◆ **HOW TO COMPLETE THIS TASK**:
Below are some records. Copy every line in them that holds "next".

[Data items]
------------------------------------

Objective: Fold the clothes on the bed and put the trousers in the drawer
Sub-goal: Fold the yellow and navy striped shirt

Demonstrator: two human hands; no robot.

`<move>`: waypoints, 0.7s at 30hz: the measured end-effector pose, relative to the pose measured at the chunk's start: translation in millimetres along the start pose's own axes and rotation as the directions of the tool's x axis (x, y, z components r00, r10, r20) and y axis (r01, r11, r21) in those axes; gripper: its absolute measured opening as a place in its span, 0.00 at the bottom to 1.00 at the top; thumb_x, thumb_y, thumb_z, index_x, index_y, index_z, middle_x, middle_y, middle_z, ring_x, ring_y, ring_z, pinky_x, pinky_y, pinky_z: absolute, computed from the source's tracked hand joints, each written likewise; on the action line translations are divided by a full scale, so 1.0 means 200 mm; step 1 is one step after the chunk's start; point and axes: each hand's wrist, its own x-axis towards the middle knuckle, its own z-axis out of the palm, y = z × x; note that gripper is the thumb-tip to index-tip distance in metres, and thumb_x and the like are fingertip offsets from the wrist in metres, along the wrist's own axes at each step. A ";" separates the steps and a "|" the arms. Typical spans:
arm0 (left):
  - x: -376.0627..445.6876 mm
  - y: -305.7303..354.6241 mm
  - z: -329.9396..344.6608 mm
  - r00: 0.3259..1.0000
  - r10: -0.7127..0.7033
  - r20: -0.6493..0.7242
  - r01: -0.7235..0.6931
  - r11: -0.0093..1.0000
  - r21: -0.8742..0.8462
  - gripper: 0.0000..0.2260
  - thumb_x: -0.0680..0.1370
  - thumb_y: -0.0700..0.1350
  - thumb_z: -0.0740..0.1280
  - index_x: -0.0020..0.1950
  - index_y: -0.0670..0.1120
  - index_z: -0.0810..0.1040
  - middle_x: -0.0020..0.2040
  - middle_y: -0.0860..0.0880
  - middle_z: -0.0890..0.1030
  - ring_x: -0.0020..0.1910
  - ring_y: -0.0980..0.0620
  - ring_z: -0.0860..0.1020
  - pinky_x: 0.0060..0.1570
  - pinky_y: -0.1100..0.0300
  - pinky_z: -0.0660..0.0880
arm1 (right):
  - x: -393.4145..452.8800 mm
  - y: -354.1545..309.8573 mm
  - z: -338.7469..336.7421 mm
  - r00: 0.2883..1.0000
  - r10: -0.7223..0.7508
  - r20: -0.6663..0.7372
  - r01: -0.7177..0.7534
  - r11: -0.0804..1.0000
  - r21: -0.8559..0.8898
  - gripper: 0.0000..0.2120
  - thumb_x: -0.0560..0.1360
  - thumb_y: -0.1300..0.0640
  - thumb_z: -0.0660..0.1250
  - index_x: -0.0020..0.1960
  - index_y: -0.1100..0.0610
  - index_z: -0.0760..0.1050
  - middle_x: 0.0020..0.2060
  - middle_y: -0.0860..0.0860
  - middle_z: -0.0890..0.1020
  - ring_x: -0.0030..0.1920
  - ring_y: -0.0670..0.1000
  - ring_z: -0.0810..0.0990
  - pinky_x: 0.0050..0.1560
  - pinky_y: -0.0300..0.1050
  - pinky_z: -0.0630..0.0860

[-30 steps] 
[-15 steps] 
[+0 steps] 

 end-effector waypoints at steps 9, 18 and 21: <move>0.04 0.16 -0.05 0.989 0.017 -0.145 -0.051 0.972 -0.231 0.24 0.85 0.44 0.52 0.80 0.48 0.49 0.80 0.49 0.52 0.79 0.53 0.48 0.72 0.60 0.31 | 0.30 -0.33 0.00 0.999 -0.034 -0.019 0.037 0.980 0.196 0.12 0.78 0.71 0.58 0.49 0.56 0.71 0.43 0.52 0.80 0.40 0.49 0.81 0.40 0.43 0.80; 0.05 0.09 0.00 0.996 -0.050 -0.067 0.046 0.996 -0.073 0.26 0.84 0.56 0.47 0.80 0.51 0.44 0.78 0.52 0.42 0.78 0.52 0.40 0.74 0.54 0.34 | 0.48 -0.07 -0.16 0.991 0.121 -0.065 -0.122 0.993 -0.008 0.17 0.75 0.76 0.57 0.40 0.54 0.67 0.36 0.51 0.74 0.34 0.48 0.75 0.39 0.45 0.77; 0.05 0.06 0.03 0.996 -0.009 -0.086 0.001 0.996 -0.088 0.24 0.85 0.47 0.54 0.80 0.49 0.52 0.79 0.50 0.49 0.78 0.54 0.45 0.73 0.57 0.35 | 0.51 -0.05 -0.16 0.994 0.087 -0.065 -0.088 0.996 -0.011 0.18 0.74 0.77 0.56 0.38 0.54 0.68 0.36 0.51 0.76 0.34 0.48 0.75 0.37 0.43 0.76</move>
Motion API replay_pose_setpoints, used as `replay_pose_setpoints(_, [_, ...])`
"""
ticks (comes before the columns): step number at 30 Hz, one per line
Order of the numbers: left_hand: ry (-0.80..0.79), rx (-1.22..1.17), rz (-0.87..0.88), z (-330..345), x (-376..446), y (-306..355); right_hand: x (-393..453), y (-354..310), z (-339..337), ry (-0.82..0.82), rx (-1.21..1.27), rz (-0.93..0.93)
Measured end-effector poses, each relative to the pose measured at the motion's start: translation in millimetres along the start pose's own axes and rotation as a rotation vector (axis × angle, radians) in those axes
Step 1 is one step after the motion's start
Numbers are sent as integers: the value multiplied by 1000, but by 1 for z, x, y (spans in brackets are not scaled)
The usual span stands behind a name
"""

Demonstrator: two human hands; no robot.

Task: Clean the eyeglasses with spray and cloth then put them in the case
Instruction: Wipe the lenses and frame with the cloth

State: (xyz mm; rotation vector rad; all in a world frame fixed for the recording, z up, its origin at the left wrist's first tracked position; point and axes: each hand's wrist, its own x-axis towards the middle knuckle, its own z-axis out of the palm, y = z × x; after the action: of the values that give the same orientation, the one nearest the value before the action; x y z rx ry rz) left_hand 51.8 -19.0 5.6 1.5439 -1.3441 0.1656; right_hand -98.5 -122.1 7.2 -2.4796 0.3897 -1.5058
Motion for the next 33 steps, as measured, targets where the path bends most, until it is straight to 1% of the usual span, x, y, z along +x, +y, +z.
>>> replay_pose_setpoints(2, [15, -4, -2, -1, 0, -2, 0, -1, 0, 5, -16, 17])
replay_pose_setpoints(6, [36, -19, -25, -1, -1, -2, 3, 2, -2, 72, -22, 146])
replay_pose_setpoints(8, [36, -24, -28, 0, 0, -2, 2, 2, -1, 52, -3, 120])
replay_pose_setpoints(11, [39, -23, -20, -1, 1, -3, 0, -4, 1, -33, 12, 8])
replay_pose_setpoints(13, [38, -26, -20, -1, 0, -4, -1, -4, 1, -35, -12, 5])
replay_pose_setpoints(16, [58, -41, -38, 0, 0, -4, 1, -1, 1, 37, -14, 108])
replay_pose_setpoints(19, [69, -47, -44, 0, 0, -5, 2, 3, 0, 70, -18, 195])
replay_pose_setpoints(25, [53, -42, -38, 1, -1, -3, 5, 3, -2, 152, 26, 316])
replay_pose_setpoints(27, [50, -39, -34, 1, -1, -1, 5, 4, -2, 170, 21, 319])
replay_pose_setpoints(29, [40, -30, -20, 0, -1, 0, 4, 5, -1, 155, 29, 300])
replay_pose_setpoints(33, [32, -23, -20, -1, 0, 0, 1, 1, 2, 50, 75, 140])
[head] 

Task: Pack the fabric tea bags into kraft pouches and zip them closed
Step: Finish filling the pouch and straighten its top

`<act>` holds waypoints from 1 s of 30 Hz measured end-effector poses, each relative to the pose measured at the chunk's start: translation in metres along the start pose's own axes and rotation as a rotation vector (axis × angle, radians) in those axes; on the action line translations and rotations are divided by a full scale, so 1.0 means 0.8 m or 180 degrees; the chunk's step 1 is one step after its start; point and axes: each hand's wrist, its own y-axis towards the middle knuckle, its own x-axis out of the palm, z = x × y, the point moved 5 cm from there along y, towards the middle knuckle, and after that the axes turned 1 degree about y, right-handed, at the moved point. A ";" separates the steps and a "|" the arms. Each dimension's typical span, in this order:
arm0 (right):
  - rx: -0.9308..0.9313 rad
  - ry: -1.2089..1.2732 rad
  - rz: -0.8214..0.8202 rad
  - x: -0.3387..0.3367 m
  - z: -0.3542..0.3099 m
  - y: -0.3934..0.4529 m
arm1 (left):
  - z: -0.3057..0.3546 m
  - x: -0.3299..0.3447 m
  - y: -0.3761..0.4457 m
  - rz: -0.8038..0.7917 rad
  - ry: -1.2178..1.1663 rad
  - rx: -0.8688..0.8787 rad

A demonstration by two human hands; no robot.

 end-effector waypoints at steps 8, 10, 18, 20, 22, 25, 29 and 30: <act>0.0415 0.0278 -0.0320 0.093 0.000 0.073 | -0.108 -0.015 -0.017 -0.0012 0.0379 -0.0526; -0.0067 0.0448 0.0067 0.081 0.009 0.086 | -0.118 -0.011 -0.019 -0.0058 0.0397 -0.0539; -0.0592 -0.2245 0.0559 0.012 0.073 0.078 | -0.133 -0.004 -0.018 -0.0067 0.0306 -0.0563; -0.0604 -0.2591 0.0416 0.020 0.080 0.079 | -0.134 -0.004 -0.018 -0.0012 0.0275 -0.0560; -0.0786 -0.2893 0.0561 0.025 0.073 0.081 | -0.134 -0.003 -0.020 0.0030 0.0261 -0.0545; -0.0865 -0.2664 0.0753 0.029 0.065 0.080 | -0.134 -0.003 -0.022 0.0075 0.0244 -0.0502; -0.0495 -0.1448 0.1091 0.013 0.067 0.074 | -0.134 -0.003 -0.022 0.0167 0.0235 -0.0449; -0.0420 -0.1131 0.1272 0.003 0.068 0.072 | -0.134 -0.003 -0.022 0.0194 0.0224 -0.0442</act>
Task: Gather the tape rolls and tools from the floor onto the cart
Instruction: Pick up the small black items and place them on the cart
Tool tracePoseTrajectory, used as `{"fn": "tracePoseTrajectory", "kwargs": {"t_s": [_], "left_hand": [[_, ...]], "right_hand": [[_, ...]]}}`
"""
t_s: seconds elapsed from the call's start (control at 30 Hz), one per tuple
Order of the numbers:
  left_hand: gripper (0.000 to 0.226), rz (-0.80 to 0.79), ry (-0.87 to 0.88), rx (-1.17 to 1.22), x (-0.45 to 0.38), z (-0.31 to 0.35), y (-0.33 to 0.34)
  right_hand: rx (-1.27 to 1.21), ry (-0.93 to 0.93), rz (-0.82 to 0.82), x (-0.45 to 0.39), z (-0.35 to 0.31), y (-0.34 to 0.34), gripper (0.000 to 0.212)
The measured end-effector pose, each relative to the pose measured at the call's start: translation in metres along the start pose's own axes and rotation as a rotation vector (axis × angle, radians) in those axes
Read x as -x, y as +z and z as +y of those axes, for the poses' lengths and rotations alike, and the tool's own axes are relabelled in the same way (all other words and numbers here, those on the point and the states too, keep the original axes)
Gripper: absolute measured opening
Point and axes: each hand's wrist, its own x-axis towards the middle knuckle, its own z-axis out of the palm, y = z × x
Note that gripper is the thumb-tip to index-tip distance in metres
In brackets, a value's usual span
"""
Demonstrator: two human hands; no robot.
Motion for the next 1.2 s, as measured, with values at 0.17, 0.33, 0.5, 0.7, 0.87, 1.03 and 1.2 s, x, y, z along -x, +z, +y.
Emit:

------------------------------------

◆ **TASK ANSWER**:
Motion for the next 33 steps, as measured, targets where the path bends most, until it is straight to 1% of the usual span, x, y, z along +x, +y, +z.
Motion for the next 1.2 s, as measured, with values at 0.17, 0.33, 0.5, 0.7, 0.87, 1.03 and 1.2 s, x, y, z along -x, +z, +y.

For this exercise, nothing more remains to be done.